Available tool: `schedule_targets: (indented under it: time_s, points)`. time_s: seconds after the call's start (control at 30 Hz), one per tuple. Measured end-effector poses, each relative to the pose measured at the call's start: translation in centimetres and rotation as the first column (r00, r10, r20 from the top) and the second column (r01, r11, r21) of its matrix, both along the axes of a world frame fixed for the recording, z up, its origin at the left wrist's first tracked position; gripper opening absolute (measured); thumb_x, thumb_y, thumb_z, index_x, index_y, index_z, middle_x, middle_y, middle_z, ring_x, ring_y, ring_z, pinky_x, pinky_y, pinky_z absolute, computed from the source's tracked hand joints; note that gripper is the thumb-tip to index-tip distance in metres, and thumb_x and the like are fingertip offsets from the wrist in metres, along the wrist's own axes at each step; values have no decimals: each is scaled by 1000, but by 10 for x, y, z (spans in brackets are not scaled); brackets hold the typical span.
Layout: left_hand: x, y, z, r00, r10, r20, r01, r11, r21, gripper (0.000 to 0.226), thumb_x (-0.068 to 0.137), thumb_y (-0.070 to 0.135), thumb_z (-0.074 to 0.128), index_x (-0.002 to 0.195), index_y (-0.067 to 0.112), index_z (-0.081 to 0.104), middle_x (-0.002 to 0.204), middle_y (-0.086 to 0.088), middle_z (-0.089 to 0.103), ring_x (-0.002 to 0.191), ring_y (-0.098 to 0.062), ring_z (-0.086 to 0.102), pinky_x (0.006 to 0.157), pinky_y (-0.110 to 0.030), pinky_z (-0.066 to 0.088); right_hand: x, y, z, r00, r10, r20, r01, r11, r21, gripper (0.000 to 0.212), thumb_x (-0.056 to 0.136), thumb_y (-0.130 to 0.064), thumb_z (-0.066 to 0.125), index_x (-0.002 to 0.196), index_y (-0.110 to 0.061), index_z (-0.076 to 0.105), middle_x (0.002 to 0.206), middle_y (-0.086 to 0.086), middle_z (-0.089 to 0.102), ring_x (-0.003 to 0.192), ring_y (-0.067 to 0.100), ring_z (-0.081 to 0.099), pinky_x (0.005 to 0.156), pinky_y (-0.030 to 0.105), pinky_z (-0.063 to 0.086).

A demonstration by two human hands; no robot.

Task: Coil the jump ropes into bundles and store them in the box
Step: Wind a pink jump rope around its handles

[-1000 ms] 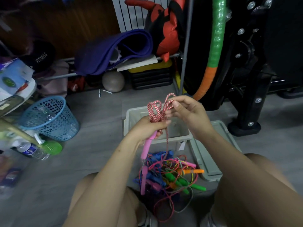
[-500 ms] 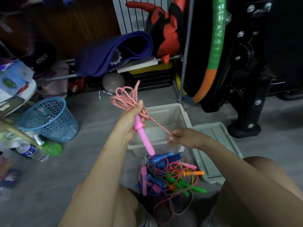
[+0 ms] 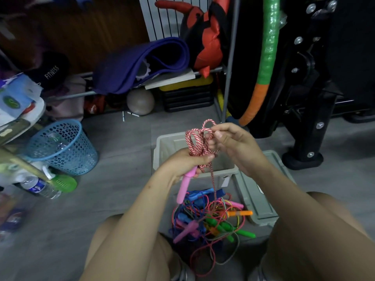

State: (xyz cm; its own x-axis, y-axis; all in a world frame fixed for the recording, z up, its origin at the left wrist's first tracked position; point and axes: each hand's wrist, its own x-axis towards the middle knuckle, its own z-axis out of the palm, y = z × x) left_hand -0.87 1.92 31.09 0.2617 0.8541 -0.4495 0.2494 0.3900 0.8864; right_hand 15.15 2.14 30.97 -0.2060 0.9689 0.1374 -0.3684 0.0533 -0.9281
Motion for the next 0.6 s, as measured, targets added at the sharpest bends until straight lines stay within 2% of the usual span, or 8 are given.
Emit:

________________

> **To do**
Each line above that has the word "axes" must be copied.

> **Output of the task**
Available tool: `schedule_targets: (indented under it: time_s, points)`. time_s: seconds after the call's start (control at 30 Hz), one per tuple. Measured end-effector poses, each relative to the pose measured at the call's start: translation in centimetres and rotation as the first column (r00, r10, r20 from the top) and the second column (r01, r11, r21) of its matrix, both along the axes of a world frame fixed for the recording, z up, its origin at the left wrist's first tracked position; gripper opening absolute (measured); thumb_x, thumb_y, thumb_z, index_x, index_y, index_z, middle_x, middle_y, middle_z, ring_x, ring_y, ring_z, pinky_x, pinky_y, pinky_z absolute, computed from the source's tracked hand joints; note that gripper is the thumb-tip to index-tip distance in metres, and thumb_x and the like are fingertip offsets from the wrist in metres, along the wrist's own axes at each step; values have no decimals: each is scaled by 1000, but by 10 for x, y, z (spans in brackets are not scaled); brackets hold the typical span.
State: (xyz cm; its own x-axis, y-axis; all in a world frame fixed for the recording, z up, its origin at the left wrist's first tracked position; point and axes: each hand's wrist, its own x-axis towards the middle knuckle, its own z-axis out of the palm, y = z × x) left_hand -0.87 1.92 31.09 0.2617 0.8541 -0.4495 0.2494 0.3900 0.8864; right_hand 15.15 2.14 30.97 -0.2060 0.9689 0.1374 -0.3684 0.0533 -0.9281

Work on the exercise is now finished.